Upon comparing the direct effects model (no mediator) with the total effects model (with mediator), the direct effects model generally exhibited more precise and reliable parameter estimates. This enhanced precision suggests that simplifying the model to focus on direct scenario impacts without the mediation of model-free learning could yield more robust and interpretable results in certain contexts.
When assessing the "Good Case" versus the "Bad Case," the direct effects model not only provided clearer insights but also highlighted the potential overestimation of the role of model-free learning in Railton's original setup. The good case validated some of Railton’s claims under controlled assumptions, while the bad case presented a plausible alternative narrative that introduces a critical perspective on the influence of unmodeled factors.

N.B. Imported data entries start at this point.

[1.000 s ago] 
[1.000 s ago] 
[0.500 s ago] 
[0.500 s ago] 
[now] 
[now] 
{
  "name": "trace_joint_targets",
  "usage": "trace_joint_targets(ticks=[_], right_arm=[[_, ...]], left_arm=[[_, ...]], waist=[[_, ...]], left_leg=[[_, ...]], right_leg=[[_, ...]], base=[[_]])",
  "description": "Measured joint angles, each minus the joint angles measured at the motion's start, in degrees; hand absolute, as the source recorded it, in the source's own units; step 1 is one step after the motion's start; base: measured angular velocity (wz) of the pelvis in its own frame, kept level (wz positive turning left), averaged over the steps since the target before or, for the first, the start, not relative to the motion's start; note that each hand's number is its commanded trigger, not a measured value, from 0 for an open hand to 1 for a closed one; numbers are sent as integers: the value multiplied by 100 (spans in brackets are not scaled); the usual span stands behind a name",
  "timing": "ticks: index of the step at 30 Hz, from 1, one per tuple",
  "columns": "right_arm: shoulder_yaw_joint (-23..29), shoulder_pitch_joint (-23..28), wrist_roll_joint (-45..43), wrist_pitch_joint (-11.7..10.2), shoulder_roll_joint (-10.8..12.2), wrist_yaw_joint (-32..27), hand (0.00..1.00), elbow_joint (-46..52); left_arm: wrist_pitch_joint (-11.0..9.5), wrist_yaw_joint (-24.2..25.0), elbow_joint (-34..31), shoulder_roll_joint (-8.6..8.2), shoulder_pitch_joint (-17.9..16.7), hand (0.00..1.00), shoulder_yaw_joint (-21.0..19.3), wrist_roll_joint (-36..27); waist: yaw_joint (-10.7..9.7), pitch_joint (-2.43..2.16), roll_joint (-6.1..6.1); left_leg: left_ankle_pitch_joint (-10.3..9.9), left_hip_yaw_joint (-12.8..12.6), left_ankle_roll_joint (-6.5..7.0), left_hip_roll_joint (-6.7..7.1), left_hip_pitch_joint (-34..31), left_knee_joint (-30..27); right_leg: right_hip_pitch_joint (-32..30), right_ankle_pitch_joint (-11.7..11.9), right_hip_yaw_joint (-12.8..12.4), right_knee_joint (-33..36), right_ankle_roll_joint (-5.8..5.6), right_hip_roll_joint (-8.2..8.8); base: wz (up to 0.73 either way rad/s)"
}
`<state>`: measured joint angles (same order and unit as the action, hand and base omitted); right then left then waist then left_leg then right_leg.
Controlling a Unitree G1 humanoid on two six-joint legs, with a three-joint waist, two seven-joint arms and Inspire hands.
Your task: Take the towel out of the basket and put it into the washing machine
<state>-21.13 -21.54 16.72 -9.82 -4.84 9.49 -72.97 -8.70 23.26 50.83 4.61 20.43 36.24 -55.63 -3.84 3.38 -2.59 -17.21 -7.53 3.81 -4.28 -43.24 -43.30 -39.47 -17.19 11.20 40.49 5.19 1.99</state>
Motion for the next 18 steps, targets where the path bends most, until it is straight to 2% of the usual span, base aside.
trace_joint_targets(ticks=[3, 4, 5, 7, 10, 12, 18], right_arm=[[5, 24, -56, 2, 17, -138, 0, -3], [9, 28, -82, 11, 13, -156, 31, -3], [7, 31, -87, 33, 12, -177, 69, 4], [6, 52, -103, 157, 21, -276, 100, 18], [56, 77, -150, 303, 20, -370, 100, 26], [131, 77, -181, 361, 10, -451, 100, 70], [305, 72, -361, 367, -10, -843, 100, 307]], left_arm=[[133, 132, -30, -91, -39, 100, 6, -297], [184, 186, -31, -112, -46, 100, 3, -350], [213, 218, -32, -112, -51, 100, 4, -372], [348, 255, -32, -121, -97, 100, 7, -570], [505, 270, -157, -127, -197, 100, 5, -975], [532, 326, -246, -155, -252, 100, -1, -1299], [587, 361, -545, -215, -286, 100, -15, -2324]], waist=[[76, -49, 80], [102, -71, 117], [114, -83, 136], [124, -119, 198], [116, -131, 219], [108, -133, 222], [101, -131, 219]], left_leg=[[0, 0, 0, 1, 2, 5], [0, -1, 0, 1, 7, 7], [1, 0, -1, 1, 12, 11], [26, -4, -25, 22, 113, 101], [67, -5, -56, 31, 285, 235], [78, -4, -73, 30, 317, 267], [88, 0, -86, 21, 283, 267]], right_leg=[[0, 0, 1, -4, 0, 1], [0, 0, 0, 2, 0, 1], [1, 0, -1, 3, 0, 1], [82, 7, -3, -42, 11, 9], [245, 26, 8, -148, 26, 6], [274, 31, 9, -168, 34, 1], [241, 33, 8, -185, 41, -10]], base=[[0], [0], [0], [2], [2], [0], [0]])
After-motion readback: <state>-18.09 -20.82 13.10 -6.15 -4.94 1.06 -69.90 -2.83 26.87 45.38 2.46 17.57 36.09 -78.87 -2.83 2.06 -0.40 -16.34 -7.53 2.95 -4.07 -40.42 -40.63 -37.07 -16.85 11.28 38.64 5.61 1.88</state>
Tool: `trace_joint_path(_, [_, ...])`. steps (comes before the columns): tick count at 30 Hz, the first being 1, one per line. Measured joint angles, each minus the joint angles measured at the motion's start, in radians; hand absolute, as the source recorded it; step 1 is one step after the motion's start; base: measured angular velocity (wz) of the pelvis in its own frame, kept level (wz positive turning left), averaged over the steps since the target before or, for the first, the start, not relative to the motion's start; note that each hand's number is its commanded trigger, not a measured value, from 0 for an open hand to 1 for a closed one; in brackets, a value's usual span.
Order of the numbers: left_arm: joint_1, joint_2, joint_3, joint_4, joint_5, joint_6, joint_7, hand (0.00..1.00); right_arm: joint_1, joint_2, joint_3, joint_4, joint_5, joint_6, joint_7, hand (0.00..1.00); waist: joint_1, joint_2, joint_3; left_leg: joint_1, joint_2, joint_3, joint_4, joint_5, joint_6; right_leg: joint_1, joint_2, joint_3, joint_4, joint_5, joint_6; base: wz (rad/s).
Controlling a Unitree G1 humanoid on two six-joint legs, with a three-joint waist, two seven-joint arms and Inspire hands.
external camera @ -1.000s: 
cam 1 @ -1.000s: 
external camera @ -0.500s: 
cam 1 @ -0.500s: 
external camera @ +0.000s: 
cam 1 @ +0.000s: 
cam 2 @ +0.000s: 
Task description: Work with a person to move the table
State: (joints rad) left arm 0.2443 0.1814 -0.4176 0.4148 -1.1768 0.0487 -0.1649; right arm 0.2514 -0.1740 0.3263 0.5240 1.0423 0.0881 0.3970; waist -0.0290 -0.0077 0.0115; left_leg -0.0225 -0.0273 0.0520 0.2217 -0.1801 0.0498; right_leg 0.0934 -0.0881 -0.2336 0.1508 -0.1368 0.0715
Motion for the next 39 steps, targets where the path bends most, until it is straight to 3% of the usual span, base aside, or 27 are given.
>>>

This analysis underscores the importance of considering external and potentially confounding variables in studies pertaining to the cognitive sciences. The findings advocate for a nuanced approach to interpreting cognitive experiments, especially those involving complex moral and ethical decision-making. Future research could benefit from integrating more comprehensive models that account for socio-cultural dynamics and other contextual factors that might influence moral judgments.
Moreover, this project highlights the utility of Bayesian methods in providing a flexible and robust framework for testing both conventional and alternative hypotheses in cognitive science. By employing causal graphs and Bayesian modeling, researchers can not only replicate and test existing theories but also explore new dimensions of psychological phenomena that traditional methods might overlook.
In conclusion, while Railton's model offers valuable insights into the mechanics of moral decision-making, our analysis suggests that the robustness of these insights may be contingent upon the broader context in which decisions are made. The exploration through Bayesian causal critique thus not only reinforces the findings under specific conditions but also opens avenues for refining our understanding of moral cognition in more diverse and realistic settings.